According to the optimization installation position of anti-slide pile controlling, it may be determined that this cuts the vertical of a length of position slopes of slope friction pile stake Buried depth H_iEnter rock projected depth Δ H with stake_iThe sum of '.

6th step, high cutting-slope friction pile limit antiskid thrust design value determine：

After friction pile stake position determines, then friction pile limit antiskid thrust design value P_kFor friction pile stake position soil block k The residual pushing force value P generated to the slopes between the native block 1 of the main skating area trailing edge starting point of side slope_i.I.e. when friction pile is optimal After stake position determines, acquired by principle (1) using formula (4) under stake position to the residue of the main skating area trailing edge starting point slope section of upper slope Sliding force value is friction pile limit antiskid thrust design value P_k=P_i。
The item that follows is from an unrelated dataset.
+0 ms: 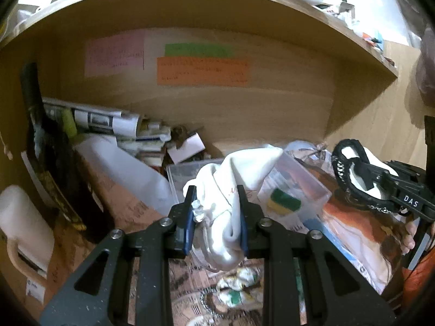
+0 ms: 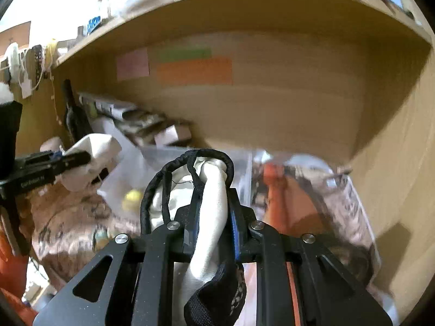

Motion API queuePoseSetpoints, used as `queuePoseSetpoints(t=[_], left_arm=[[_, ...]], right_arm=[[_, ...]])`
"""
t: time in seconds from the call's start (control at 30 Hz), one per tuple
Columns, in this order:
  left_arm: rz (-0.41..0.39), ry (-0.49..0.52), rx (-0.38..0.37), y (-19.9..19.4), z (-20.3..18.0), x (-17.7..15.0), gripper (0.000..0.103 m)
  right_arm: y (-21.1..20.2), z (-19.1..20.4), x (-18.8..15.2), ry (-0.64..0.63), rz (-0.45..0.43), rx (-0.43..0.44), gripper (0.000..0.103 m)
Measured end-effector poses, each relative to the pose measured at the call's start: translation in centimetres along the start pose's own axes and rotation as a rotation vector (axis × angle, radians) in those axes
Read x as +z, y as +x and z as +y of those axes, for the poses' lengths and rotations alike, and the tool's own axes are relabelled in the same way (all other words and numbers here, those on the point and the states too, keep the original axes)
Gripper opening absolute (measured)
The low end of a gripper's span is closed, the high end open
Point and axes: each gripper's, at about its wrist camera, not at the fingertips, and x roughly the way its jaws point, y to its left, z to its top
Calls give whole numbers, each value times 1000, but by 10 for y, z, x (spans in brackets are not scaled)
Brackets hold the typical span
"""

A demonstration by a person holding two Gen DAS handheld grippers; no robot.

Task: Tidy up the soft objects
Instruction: 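Lower the white cloth and mask into the box and open both grippers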

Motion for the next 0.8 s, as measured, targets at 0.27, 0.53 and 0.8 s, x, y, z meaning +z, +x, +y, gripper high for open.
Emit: queuePoseSetpoints(t=[0.27, 0.53, 0.8], left_arm=[[63, -1, 16, 46, 4, 19, 25], [216, 32, 16, 113, 4, 11, 25], [295, 54, 22, 146, 5, 1, 26]], right_arm=[[47, 4, 26, -20, 0, 35, 16], [101, 14, 21, -39, 112, 79, 16], [139, 13, 9, -45, 215, 70, 16]])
P_i=P_i-1ψ_i-1+KT_i-R_i (4)

Wherein：

Skid resistance：N_i=W_i cosα_i

Sliding force：T_i=W_i sinα_i

Imbalance thrust force coefficient：

In formula：

P_k- friction pile limit antiskid thrust design value；

p_i- i-th slopes stick residual pushing force；

p_i-1- the (i-1)-th slopes stick residual pushing force；

ψ_i- i-th slopes stick imbalance thrust force coefficient；

ψ_i-1- the (i-1)-th slopes stick residual pushing force；

T_iThe sliding force of-i-th slopes stick；

W_iThe dead weight of-i-th slopes stick；

R_iThe skid resistance of-i-th slopes stick；

K-Side Slope Safety Coefficient.

The principle of the invention with according to as follows：

(1) it is by the basic assumption condition of esidual downslide thrust method：

A. each sliding surface for calculating section is straight line, and entire sliding surface is broken line on section；

B. remaining bottom surface of the Thrust action direction parallel to the stick of coming down, and action point is in the center in line of demarcation；

C. when active force makes a concerted effort to occur negative value, P is taken_i=0.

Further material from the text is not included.